Incarbona, Alessandro; Di Stefano, Enrico; Patti, Bernardo; Pelosi, Nicola; Bonomo, Sergio; Mazzola, Salvatore; Sprovieri, Rodolfo; Tranchida, Giorgio; Zgozi, Salem; Bonanno, Angelo (2008): Holocene millenial-scale productivity record in the Mediterranean Sea [dataset publication series]. PANGAEA, https://doi.org/10.1594/PANGAEA.832127,

---

Supplement to: Incarbona, A et al. (2008): Holocene millennial-scale productivity variations in the Sicily Channel (Mediterranean Sea). Paleoceanography, 23(3), PA3204, https://doi.org/10.1029/2007PA001581

The calcareous nannofossil assemblages of Ocean Drilling Program Hole 963D from the central Mediterranean Sea have been investigated to document oceanographic changes in surface waters. The studied site is located in an area sensitive to large-scale atmospheric and climatic systems and to high- and low-latitude climate connection.
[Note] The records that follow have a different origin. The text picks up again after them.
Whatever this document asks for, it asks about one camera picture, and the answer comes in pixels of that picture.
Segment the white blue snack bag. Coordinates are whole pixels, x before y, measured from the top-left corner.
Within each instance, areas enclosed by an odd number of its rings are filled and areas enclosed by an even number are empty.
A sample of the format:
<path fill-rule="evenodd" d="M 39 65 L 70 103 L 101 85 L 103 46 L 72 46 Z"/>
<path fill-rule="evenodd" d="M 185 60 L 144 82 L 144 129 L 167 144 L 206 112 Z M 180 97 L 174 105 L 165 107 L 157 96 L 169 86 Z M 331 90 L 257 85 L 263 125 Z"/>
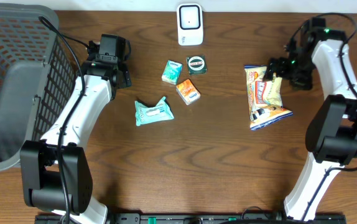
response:
<path fill-rule="evenodd" d="M 264 81 L 266 70 L 266 66 L 244 66 L 248 94 L 249 126 L 252 131 L 293 115 L 293 112 L 285 109 L 282 104 L 282 78 L 273 75 L 272 80 Z"/>

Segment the teal tissue pack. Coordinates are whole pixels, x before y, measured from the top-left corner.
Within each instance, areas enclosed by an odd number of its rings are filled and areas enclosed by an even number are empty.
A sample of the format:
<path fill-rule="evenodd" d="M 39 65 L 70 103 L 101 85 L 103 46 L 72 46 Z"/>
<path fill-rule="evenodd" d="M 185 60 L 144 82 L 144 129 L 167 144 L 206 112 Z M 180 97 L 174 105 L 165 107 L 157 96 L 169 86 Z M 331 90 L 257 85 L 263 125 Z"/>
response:
<path fill-rule="evenodd" d="M 168 60 L 162 73 L 162 81 L 176 85 L 182 71 L 183 65 L 172 60 Z"/>

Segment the teal wet wipes pack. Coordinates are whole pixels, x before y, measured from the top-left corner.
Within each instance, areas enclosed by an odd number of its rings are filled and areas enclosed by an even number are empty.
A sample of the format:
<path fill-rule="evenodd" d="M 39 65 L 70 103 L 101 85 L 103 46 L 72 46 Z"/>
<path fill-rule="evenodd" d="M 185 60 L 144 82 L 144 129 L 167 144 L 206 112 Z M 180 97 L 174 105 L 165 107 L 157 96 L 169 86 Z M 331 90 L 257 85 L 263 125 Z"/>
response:
<path fill-rule="evenodd" d="M 142 103 L 135 101 L 136 108 L 136 126 L 155 123 L 159 121 L 173 120 L 174 115 L 170 106 L 165 101 L 166 97 L 163 96 L 154 107 L 147 107 Z"/>

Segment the orange tissue pack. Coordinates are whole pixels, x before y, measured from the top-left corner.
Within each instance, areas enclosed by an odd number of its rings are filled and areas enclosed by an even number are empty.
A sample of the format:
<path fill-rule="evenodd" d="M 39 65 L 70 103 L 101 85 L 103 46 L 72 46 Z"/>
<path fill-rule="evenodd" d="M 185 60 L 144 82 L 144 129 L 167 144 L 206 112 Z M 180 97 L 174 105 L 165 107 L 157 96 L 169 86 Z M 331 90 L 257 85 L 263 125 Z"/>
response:
<path fill-rule="evenodd" d="M 186 105 L 192 104 L 193 102 L 199 100 L 201 97 L 200 92 L 197 90 L 190 79 L 186 79 L 182 83 L 178 84 L 176 86 L 176 91 Z"/>

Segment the dark green round-label box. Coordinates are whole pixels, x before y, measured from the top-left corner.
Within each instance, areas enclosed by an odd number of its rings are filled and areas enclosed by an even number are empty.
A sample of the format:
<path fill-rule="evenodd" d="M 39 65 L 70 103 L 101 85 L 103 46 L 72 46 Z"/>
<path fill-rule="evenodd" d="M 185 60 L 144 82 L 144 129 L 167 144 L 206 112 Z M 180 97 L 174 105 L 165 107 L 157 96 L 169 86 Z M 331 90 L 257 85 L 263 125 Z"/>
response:
<path fill-rule="evenodd" d="M 190 75 L 204 74 L 208 71 L 204 55 L 194 55 L 186 58 L 187 69 Z"/>

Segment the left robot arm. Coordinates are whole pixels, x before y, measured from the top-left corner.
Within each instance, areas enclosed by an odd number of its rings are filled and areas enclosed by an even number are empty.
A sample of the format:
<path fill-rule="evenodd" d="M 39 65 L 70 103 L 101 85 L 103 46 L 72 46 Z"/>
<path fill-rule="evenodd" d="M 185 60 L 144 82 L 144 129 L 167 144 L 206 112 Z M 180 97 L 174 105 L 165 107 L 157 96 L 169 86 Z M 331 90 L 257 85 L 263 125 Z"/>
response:
<path fill-rule="evenodd" d="M 107 206 L 93 196 L 85 149 L 104 107 L 118 89 L 131 86 L 130 55 L 130 41 L 118 35 L 103 34 L 100 43 L 89 43 L 88 58 L 57 120 L 40 140 L 21 147 L 27 206 L 60 215 L 60 223 L 109 223 Z"/>

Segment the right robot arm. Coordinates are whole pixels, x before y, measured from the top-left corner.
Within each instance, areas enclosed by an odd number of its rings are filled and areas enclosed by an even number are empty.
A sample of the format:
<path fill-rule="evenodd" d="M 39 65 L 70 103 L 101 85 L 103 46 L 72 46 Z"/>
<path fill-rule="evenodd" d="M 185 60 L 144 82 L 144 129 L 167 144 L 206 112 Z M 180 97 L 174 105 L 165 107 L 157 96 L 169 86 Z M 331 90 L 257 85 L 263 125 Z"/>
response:
<path fill-rule="evenodd" d="M 352 35 L 326 25 L 327 14 L 306 20 L 285 46 L 287 57 L 271 58 L 266 81 L 281 77 L 299 90 L 320 77 L 324 102 L 305 135 L 308 156 L 295 187 L 284 200 L 289 221 L 314 221 L 318 204 L 340 172 L 357 171 L 357 79 L 349 57 Z"/>
It is characterized by a high sedimentation rate (the achieved mean sampling resolution is <70 years) that allowed the Sicily Channel environmental changes to be examined in great detail over the last 12 ka BP. We focused on the species Florisphaera profunda that lives in the lower photic zone. Its distribution pattern shows repeated abundance fluctuations of about 10-15%. Such variations could be related to different primary production levels, given that the study of the distribution of this species on the Sicily Channel seafloor demonstrates the significant correlation to productivity changes as provided by satellite imagery. Productivity variations were quantitatively estimated and were interpreted on the basis of the relocation of the nutricline within the photic zone, led by the dynamics of the summer thermocline. Productivity changes were compared with oceanographic, atmospheric, and cosmogenic nuclide proxies. The good match with Holocene master records, as with ice-rafted detritus in the subpolar North Atlantic, and the near-1500-year periodicity suggest that the Sicily Channel environment responded to worldwide climate anomalies. Enhanced Northern Hemisphere atmospheric circulation, which has been reported as one of the most important forcing mechanisms for Holocene coolings in previous Mediterranean studies, had a remarkable impact on the water column dynamics of the Sicily Channel.